Remember, we have not established a revolutionary value system; we are only in the process of establishing it. I do not remember our ever constituting any value that said that a revolutionary must say offensive things towards homosexuals, or that a revolutionary should make sure that women do not speak out about their own particular kind of oppression. As a matter of fact, it is just the opposite: we say that we recognize the women’s right to be free. We have not said much about the homosexual at all, but we must relate to the homosexual movement because it is a real thing. And I know through reading, and through my life experience and observations that homosexuals are not given freedom and liberty by anyone in the society. They might be the most oppressed people in the society.

And what made them homosexual? Perhaps it’s a phenomenon that I don’t understand entirely. Some people say that it is the decadence of capitalism. I don’t know if that is the case; I rather doubt it. But whatever the case is, we know that homosexuality is a fact that exists, and we must understand it in its purest form: that is, a person should have the freedom to use his body in whatever way he wants.

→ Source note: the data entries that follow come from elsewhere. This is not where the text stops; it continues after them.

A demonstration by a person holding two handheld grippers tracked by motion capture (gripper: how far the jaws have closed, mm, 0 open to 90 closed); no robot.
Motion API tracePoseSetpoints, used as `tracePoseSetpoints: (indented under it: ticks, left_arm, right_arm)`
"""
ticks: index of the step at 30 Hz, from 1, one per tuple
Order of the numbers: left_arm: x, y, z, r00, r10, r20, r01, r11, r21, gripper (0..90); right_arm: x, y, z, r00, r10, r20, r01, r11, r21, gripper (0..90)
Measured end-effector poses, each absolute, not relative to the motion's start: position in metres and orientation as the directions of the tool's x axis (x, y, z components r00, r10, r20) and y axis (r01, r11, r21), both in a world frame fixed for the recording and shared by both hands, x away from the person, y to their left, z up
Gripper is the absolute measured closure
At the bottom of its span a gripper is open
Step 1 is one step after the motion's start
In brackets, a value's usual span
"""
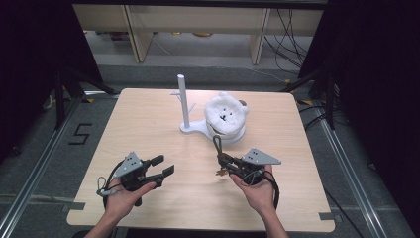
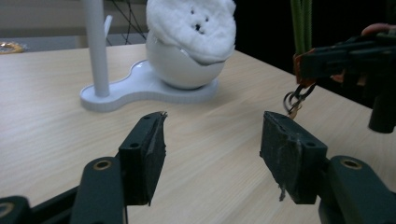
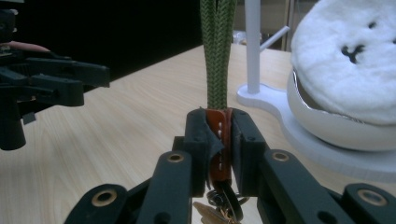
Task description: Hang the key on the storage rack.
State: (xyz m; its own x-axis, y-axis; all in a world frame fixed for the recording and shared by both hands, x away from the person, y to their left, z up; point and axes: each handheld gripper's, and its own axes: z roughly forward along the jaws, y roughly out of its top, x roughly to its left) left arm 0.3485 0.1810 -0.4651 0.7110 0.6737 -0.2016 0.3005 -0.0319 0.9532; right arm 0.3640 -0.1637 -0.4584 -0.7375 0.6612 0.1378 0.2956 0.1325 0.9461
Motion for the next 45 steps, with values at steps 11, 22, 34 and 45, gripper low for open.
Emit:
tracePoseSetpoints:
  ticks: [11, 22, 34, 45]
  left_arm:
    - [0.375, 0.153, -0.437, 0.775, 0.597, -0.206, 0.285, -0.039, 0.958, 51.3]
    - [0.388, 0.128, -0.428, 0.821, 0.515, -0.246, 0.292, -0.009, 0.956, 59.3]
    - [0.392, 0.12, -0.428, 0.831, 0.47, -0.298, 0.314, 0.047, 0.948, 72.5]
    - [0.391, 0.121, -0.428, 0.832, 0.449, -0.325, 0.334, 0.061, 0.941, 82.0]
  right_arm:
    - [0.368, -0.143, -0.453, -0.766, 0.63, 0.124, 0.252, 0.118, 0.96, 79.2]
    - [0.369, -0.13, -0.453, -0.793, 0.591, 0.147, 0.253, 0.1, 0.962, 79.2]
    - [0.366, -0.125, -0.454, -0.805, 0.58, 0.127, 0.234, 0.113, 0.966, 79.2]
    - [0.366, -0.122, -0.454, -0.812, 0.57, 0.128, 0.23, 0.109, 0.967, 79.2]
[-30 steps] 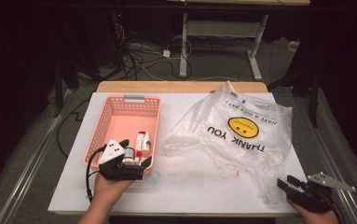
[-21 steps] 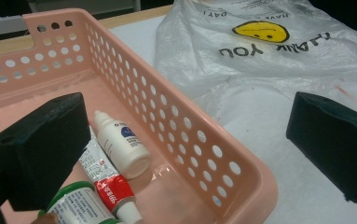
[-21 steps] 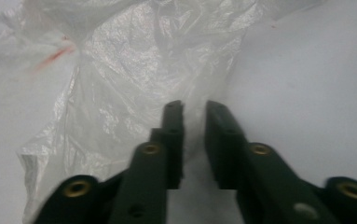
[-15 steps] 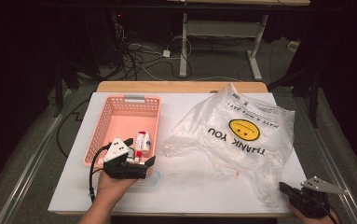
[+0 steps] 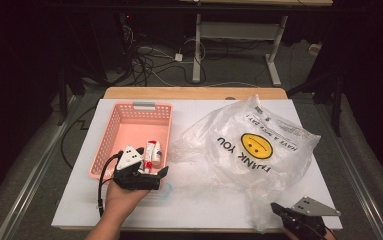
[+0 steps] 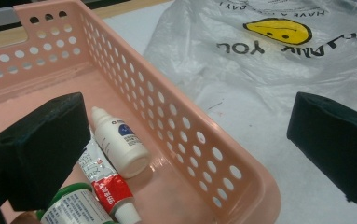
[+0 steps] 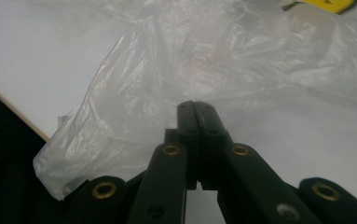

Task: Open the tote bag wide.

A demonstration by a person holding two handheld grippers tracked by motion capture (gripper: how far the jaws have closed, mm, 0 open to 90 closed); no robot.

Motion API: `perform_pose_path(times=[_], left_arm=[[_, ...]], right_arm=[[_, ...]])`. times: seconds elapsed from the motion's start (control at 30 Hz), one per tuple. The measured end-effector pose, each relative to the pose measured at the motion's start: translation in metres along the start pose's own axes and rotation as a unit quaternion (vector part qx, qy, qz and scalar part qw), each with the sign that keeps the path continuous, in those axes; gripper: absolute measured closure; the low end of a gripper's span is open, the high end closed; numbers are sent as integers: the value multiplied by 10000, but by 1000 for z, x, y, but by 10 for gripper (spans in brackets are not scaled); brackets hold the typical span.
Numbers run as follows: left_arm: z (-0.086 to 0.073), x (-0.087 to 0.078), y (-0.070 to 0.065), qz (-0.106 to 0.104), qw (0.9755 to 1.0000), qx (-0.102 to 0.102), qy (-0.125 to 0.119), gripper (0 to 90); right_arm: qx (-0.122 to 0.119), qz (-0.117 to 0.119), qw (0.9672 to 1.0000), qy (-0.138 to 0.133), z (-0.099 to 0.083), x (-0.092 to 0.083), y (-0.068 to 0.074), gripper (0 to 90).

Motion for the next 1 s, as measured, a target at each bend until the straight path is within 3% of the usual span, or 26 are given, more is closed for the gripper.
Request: perform_pose_path(times=[0.13, 0.27, 0.43, 0.47, 0.53, 0.6, 0.67, 0.8, 0.87, 1.0], left_arm=[[0, -3, -1, -63, 9999, -78, -76, 0], [0, -6, 0, 14, 9998, -165, -88, 0], [-1, -10, 2, 60, 9997, -195, -142, 0], [-1, -10, 2, 63, 9997, -183, -140, 0], [-1, -11, 2, 50, 9998, -162, -142, 0], [-2, -12, 1, 9, 9997, -193, -176, 0], [-4, -13, 1, 59, 9994, -231, -244, 0], [-4, -13, 2, 17, 9992, -301, -244, 0], [-4, -12, 2, -11, 9992, -328, -229, 0], [-5, -11, 1, -12, 9996, -232, -188, 0]], right_arm=[[-257, 338, 9991, 23, 10, 14, 24, 900], [-309, 341, 9989, 14, 13, 17, 28, 900], [7, 346, 9986, -388, 15, -2, 15, 774], [189, 415, 9971, -614, 16, -12, 9, 734], [241, 421, 9961, -737, 17, -16, 6, 712], [320, 285, 9938, -1028, 21, -26, -3, 644], [368, 240, 9929, -1102, 23, -28, -7, 621], [455, 25, 9906, -1291, 28, -27, -23, 489], [506, -76, 9890, -1390, 30, -23, -31, 388], [539, -165, 9892, -1353, 37, -8, -43, 173]])
Point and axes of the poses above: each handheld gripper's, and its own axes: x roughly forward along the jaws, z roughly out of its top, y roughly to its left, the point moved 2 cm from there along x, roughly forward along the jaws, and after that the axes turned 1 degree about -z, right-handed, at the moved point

That is not endorsing things in homosexuality that we wouldn’t view as revolutionary. But there is nothing to say that a homosexual cannot also be a revolutionary. And maybe I’m now injecting some of my prejudice by saying that “even a homosexual can be a revolutionary.” Quite the contrary, maybe a homosexual could be the most revolutionary.

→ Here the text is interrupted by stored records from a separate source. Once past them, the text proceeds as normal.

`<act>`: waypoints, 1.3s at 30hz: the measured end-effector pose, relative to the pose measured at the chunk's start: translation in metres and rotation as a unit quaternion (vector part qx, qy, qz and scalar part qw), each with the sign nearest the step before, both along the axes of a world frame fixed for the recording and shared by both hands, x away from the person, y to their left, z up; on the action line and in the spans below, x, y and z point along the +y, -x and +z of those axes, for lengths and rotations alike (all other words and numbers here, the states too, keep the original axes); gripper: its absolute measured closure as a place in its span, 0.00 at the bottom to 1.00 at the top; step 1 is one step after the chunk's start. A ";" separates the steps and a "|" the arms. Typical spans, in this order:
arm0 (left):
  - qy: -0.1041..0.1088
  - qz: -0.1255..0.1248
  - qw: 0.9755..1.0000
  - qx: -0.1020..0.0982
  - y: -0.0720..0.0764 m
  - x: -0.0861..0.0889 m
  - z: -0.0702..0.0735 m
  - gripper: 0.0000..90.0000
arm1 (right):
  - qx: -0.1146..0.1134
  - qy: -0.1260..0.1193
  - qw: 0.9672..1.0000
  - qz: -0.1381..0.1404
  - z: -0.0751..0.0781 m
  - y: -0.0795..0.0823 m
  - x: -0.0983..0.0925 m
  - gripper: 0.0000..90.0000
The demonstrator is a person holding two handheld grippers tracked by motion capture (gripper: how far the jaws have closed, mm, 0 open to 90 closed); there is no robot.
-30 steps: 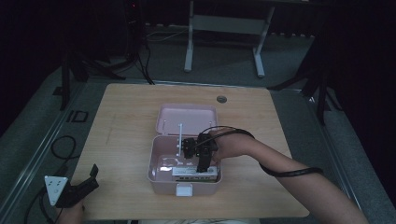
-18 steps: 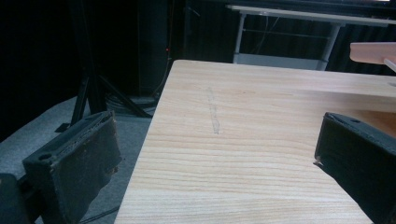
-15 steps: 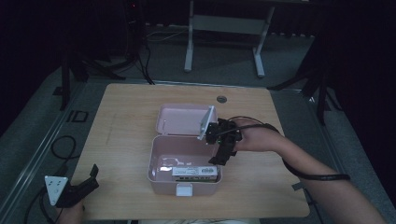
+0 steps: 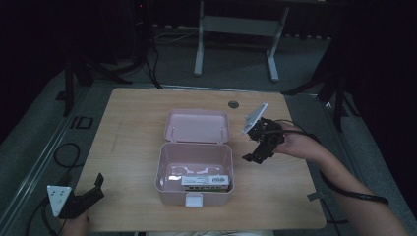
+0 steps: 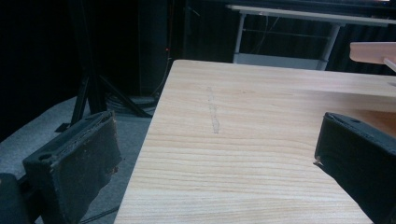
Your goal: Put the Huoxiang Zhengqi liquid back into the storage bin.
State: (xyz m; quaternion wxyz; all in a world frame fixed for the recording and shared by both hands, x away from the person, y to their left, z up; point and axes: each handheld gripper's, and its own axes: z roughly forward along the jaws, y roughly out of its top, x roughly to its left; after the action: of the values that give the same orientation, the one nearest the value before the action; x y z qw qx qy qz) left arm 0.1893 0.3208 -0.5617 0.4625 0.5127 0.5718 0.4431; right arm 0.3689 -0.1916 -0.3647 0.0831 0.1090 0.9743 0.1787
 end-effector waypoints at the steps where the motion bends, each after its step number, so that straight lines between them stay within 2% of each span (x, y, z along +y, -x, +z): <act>1: 0.000 -0.001 1.000 0.000 0.000 0.000 0.000 0.00 | -0.002 -0.004 1.000 -0.009 -0.004 -0.002 -0.005 0.15; 6: 0.000 -0.001 1.000 -0.001 0.000 0.000 0.000 0.00 | -0.005 -0.025 0.998 -0.050 -0.028 -0.012 -0.030 0.15; 10: 0.001 0.000 1.000 -0.002 0.000 0.000 0.001 0.00 | -0.032 -0.039 0.995 -0.085 -0.052 -0.016 -0.045 0.15; 13: 0.001 0.000 1.000 -0.002 0.000 0.000 0.000 0.00 | -0.052 -0.059 0.990 -0.115 -0.072 -0.021 -0.056 0.14; 14: 0.001 0.000 1.000 -0.002 0.000 0.000 0.000 0.00 | -0.063 -0.067 0.988 -0.123 -0.079 -0.022 -0.060 0.14; 18: 0.002 0.000 1.000 -0.002 0.000 0.000 0.000 0.00 | -0.083 -0.091 0.980 -0.157 -0.108 -0.025 -0.073 0.14; 20: 0.002 0.000 1.000 -0.002 0.000 0.000 0.000 0.00 | -0.085 -0.103 0.976 -0.171 -0.120 -0.026 -0.080 0.14; 23: 0.001 -0.001 1.000 -0.001 0.000 0.000 0.000 0.00 | -0.094 -0.128 0.969 -0.190 -0.135 -0.026 -0.089 0.14; 26: 0.001 0.000 1.000 -0.002 0.000 0.000 0.000 0.00 | -0.118 -0.148 0.958 -0.215 -0.147 -0.023 -0.097 0.14; 29: 0.002 0.001 1.000 -0.003 0.000 0.000 0.001 0.00 | -0.124 -0.174 0.946 -0.245 -0.158 -0.021 -0.105 0.14; 33: 0.003 0.001 1.000 -0.003 0.000 0.000 0.000 0.00 | -0.134 -0.188 0.934 -0.273 -0.169 -0.016 -0.117 0.14; 37: 0.002 0.001 1.000 -0.002 0.000 0.000 0.000 0.00 | -0.145 -0.216 0.916 -0.307 -0.174 -0.009 -0.131 0.14; 39: 0.002 0.001 1.000 -0.001 0.000 0.000 0.000 0.00 | -0.167 -0.221 0.903 -0.328 -0.177 -0.005 -0.136 0.14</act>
State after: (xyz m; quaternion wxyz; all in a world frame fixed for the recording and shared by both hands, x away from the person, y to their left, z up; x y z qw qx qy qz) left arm 0.1898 0.3207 -0.5613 0.4639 0.5108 0.5722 0.4432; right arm 0.3734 -0.3280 -0.5415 0.2718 0.4066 0.7908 0.3680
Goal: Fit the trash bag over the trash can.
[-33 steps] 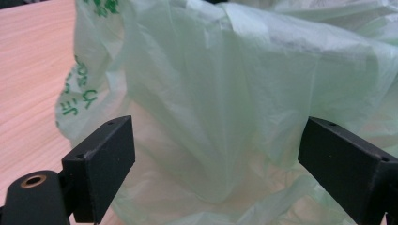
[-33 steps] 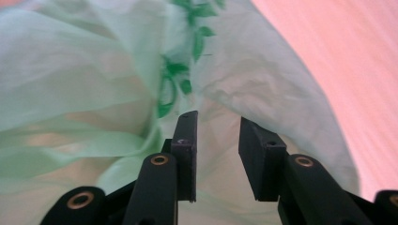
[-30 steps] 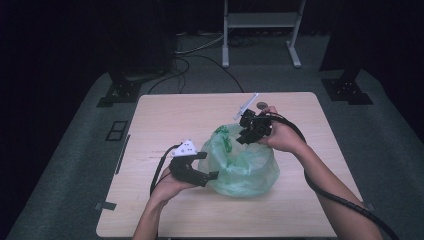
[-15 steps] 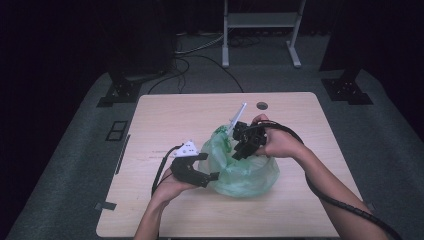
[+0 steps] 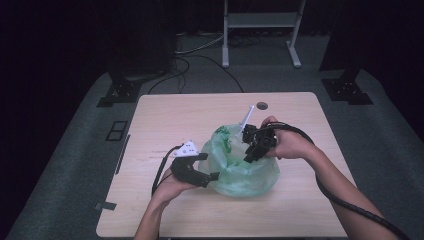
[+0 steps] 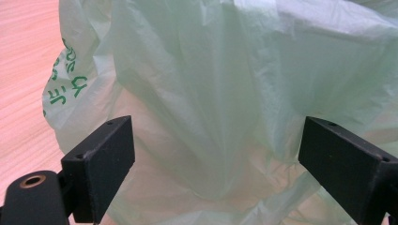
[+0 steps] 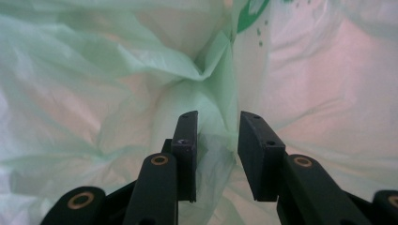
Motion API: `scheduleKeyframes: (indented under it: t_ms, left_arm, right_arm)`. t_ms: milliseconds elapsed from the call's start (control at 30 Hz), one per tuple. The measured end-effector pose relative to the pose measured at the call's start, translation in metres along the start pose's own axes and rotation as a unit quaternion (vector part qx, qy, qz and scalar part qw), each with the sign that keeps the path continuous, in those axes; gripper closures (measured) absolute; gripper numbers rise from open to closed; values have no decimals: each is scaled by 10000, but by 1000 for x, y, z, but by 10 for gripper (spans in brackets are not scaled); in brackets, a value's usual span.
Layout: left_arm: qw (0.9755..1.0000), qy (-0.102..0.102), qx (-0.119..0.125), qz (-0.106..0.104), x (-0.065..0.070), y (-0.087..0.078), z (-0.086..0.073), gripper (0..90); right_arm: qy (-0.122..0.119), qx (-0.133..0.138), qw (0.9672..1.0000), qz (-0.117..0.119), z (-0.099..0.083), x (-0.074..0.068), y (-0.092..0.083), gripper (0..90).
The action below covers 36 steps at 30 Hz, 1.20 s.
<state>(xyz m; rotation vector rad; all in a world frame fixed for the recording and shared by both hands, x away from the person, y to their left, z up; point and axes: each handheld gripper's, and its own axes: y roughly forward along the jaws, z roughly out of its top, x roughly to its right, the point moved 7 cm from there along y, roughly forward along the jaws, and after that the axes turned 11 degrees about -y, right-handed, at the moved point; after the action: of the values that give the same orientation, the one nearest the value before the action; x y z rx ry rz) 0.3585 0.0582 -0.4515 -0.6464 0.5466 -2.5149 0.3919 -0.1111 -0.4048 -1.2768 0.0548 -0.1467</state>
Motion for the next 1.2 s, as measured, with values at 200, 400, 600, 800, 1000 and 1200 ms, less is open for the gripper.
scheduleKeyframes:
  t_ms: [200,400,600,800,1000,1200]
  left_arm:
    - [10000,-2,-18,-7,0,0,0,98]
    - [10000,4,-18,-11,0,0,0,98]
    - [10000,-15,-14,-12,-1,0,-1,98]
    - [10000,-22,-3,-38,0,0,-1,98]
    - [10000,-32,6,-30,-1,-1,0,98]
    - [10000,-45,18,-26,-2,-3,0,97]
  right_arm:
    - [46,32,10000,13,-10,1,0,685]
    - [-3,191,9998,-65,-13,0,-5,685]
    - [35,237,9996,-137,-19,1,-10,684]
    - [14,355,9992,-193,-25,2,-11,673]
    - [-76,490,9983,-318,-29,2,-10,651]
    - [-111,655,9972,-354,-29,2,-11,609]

When we have revolutionary conferences, rallies, and demonstrations, there should be full participation of the gay liberation movement and the women’s liberation movement. Some groups might be more revolutionary than others. We should not use the actions of a few to say that they are all reactionary or counter-revolutionary, because they are not.

We should deal with the factions just as we deal with any other group or party that claims to be revolutionary. We should try to judge, somehow, whether they are operating in a sincere revolutionary fashion and from a really oppressed situation. (And we will grant that if they are women they are probably oppressed.) If they do things that are unrevolutionary or counter-revolutionary, then criticize that action.

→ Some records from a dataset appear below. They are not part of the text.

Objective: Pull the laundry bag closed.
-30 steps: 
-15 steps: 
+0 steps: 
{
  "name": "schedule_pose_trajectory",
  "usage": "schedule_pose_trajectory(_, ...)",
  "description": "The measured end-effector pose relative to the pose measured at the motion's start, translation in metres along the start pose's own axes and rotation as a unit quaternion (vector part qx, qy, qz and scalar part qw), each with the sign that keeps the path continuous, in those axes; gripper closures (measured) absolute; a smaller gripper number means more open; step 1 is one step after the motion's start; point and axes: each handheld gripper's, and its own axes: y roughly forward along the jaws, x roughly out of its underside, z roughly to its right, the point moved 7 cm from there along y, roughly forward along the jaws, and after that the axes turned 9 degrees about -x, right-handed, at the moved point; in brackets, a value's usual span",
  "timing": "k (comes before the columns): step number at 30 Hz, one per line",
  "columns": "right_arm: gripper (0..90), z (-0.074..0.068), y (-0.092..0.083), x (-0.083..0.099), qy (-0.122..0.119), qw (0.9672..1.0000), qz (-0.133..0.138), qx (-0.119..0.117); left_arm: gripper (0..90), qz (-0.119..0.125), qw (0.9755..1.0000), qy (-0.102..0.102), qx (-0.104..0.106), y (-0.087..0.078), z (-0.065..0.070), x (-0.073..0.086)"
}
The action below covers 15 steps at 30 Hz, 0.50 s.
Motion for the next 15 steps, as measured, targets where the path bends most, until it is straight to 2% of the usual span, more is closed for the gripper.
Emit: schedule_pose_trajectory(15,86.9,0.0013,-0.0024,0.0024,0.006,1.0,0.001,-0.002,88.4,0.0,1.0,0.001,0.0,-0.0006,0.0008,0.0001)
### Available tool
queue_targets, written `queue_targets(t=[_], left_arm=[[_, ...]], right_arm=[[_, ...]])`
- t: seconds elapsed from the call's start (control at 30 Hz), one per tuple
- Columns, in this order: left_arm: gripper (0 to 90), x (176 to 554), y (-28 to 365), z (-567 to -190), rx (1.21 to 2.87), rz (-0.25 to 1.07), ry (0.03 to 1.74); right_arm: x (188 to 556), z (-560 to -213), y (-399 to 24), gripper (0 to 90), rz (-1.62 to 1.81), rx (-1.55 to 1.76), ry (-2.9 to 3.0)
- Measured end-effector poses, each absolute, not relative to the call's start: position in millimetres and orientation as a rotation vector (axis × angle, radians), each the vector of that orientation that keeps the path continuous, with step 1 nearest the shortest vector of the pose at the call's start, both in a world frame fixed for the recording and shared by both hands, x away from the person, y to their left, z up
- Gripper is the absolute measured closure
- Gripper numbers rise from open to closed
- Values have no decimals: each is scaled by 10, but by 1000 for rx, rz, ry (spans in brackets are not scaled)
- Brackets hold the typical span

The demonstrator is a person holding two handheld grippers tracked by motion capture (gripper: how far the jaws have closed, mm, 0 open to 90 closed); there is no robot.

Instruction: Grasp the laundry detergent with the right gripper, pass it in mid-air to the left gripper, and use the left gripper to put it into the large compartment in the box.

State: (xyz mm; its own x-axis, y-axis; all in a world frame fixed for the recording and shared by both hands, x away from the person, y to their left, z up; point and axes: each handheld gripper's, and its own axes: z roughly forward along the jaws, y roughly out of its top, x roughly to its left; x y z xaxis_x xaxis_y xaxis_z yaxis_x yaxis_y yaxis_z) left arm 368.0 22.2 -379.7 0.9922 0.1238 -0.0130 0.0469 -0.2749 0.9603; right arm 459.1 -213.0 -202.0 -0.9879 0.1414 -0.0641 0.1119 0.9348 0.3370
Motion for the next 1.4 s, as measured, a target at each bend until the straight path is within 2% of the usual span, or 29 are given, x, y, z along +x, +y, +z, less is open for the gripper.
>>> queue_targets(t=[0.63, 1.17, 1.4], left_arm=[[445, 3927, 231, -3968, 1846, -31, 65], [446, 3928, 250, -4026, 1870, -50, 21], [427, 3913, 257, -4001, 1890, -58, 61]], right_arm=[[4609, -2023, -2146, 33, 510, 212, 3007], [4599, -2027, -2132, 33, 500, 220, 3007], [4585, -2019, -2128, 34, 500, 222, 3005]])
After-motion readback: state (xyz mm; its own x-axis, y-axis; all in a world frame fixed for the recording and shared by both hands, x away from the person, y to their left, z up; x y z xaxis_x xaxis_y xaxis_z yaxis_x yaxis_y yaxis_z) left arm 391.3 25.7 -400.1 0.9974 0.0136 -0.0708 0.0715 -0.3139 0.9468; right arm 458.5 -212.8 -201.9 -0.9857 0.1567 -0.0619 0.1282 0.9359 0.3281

If we feel that the group in spirit means to be revolutionary in practice, but they make mistakes in interpretation of the revolutionary philosophy, or they do not understand the dialectics of the social forces in operation, we should criticize that and not criticize them because they are women trying to be free. And the same is true for homosexuals. We should never say a whole movement is dishonest when in fact they are trying to be honest. They are just making honest mistakes. Friends are allowed to make mistakes. The enemy is not allowed to make mistakes because his whole existence is a mistake, and we suffer from it. But the women’s liberation front and gay liberation front are our friends, they are our potential allies, and we need as many allies as possible.

We should be willing to discuss the insecurities that many people have about homosexuality. When I say “insecurities,” I mean the fear that they are some kind of threat to our manhood. I can understand this fear. Because of the long conditioning process which builds insecurity in the American male, homosexuality might produce certain hang-ups in us. I have hang-ups myself about male homosexuality. But on the other hand, I have no hang-up about female homosexuality. And that is a phenomenon in itself. I think it is probably because male homosexuality is a threat to me and female homosexuality is not.

We should be careful about using those terms that might turn our friends off. The terms “faggot” and “punk” should be deleted from our vocabulary, and especially we should not attach names normally designed for homosexuals to men who are enemies of the people, such as [Richard] Nixon or [John] Mitchell. Homosexuals are not enemies of the people.

We should try to form a working coalition with the gay liberation and women’s liberation groups. We must always handle social forces in the most appropriate manner.